Of course we weren’t the only ones looking for a fast fix of French pop – PWL, whose remix of Desireless’s Voyage Voyage had propelled the former flop into the UK top 10 in 1988, were also on the lookout for the next big French smash. Pete Hammond was tasked with adding a bit of Hit Factory sheen to proceedings, and two years after it hit the top 30 in its home country,  À la vie à l’amour was released in the UK. Now, I don’t quite know what this says about the French mindset in the 1980s, but here was another fairly doom-laden minor masterpiece in a minor key to set alongside Voyage Voyage, Joe Le TaxiElla Elle L’a and Irresistible. For some reason they loved making miserablism something you could dance to –  can you imagine Bananarama singing lyrics like “And everything goes too fast / money, stress / Difficult relationships / Alcohol, distress”? (though come to think of it they skated pretty close with Rough Justice). Thank goodness it was all in French and most of us didn’t have a clue what it was about.

Liking À la vie à l’amour made me feel all sophisticated, in much the same way that biting into a Ferrero Rocher did when they were still a new thing. If you went round to someone’s house and their mum had a bowl of them out you thought ‘ooh, fancy.’ To me, both the record and the chocolate suggested worldliness, intrigue and somehow even sexiness.
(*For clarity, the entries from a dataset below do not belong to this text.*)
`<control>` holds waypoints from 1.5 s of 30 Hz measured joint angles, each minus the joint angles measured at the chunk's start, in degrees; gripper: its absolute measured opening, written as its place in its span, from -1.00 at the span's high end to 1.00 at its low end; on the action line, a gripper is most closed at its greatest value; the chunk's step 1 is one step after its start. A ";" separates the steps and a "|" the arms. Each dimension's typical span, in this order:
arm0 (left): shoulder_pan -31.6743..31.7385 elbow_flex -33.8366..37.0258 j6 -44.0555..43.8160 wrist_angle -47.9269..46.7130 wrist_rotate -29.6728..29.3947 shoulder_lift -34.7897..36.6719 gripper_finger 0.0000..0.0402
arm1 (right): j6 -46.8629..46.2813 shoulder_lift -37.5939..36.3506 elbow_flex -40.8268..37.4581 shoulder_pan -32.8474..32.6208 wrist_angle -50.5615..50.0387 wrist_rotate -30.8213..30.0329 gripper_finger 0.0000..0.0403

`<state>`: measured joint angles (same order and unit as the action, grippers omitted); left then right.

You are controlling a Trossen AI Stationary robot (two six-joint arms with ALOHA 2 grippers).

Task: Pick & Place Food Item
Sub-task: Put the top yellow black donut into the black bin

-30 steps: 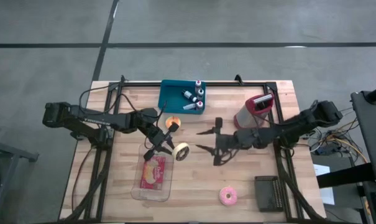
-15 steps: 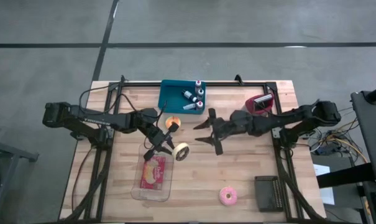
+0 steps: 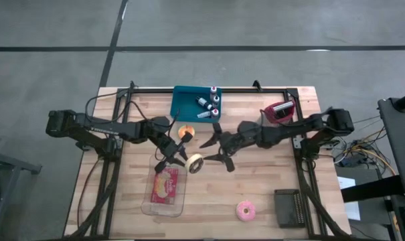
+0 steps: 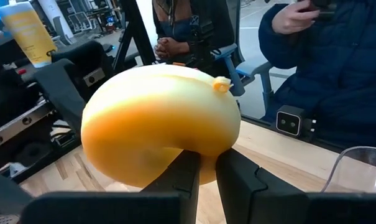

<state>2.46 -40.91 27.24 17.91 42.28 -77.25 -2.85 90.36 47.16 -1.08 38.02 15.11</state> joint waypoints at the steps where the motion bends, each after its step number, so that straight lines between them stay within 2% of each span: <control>1: -0.01 0.00 0.01 -0.03 0.02 0.00 0.75 | -0.02 0.59 0.46 0.00 -0.04 0.05 -0.08; 4: -0.01 0.00 0.01 -0.42 0.18 0.00 0.75 | -0.17 1.84 1.67 0.04 -0.06 1.06 -0.08; 9: -0.01 0.00 0.01 -0.81 0.30 0.00 0.75 | -1.03 3.50 3.35 -0.03 -0.03 12.14 -0.08; 11: 0.01 0.00 0.02 -0.76 -0.24 0.00 0.75 | -2.00 3.53 3.40 -0.09 -0.11 14.81 -0.08; 28: 0.04 0.00 0.20 -0.79 -0.21 0.02 0.75 | -4.05 3.51 4.41 -0.17 0.11 14.48 -0.05; 33: 0.04 0.00 0.20 -0.79 -0.21 0.02 0.75 | -7.00 3.51 4.41 -0.15 -0.54 14.32 0.10; 45: 0.04 0.00 -0.46 -0.79 -0.08 0.02 0.75 | -7.04 3.51 4.41 -0.15 -0.50 14.30 0.56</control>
<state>2.50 -40.91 26.78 17.12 42.19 -77.23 -9.89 93.86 51.57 -1.23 37.51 29.41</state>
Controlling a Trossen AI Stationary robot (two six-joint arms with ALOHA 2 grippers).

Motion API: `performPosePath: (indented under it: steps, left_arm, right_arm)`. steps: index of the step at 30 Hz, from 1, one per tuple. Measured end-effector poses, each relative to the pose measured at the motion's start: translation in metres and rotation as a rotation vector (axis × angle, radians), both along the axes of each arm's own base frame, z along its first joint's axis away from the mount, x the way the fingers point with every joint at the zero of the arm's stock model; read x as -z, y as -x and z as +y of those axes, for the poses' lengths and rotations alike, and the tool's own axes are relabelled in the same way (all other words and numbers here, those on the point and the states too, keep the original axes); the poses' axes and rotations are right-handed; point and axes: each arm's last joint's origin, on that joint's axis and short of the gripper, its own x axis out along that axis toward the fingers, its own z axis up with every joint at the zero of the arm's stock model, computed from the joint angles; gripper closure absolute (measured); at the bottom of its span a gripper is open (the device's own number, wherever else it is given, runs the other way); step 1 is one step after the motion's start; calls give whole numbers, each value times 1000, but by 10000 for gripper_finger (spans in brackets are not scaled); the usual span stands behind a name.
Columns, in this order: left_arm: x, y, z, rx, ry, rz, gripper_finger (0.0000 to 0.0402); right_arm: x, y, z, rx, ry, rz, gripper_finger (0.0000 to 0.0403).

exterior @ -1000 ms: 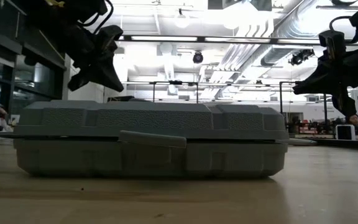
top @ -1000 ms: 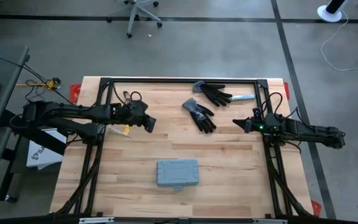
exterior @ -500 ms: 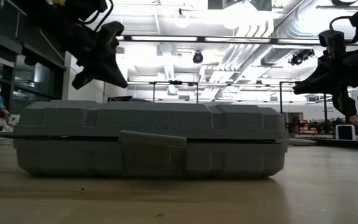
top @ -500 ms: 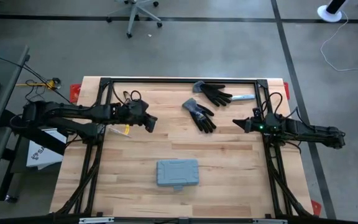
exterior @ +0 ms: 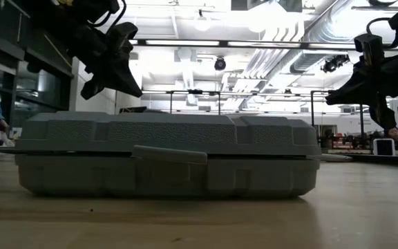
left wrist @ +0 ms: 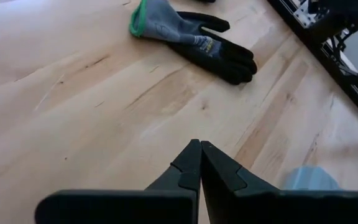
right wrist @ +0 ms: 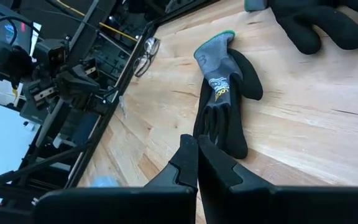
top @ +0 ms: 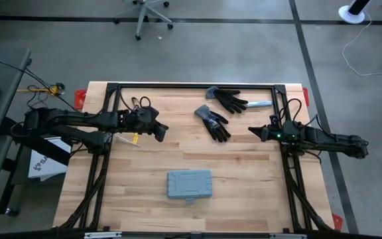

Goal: Prefit tool cases
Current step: Adjust the screwdriver from the upper left to the middle left

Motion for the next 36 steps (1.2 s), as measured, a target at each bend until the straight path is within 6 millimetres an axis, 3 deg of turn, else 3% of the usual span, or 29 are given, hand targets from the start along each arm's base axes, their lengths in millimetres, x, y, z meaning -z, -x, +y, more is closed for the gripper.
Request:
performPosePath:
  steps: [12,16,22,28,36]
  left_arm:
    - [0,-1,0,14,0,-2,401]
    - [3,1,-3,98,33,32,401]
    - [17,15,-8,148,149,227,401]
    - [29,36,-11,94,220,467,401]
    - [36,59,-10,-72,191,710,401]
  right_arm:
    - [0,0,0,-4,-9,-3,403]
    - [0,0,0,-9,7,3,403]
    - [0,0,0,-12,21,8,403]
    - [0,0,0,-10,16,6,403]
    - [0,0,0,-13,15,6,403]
Which is of course completely ridiculous, but I was sixteen and had only ever been as far as London, on a school trip to see Jill Gascoigne in 42nd Street. I knew nothing.

I’m not sure what else to say about this record other than I love it just as much now as I did then. And I still feel ever so sophisticated when I listen to it.

R-4225635-1359053846-8061.jpegEntered chart: 11/03/1989

Chart peak: 55

Weeks on chart: 3

Who could sing this today and have a hit? Because the chorus is a bit shouty I immediately think of lovely, rowdy Charli XCX.